_EXERCISE OBJECTIVE_
Set down the final stretch of the data, from the line that holds "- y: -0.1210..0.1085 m" through the last line, both included, with pictures left out.

GIVEN MATERIAL below:

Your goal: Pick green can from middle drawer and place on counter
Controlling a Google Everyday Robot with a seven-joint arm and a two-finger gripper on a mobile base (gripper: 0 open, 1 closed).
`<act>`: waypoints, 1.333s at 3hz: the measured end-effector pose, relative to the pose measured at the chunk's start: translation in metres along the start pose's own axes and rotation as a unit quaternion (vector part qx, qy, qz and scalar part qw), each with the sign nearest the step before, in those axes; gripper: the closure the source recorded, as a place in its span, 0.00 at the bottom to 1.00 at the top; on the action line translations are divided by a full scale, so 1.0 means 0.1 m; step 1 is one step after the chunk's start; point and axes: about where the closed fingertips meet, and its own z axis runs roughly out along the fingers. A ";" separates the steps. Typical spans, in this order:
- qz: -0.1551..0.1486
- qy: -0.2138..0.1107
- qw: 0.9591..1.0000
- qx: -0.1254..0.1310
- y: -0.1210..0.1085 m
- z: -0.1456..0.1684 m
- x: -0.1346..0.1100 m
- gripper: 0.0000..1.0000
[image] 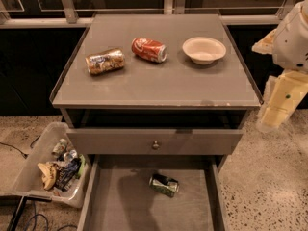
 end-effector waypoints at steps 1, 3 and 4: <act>-0.011 -0.030 0.999 0.000 0.06 0.17 -0.03 0.00; -0.021 -0.092 0.995 0.021 0.23 0.69 0.06 0.00; -0.012 -0.110 0.993 0.029 0.27 1.14 0.17 0.00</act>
Offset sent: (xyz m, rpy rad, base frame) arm 0.0029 0.0106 -0.0742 0.1800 -0.0932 0.0776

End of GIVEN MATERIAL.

_RESPONSE TO THE EXERCISE_
- y: -0.1210..0.1085 m
- z: -0.1456..0.1684 m
- x: -0.1346..0.1100 m
- gripper: 0.0000..1.0000
[image] 
 end-effector waypoints at steps 1, 3 and 4: <act>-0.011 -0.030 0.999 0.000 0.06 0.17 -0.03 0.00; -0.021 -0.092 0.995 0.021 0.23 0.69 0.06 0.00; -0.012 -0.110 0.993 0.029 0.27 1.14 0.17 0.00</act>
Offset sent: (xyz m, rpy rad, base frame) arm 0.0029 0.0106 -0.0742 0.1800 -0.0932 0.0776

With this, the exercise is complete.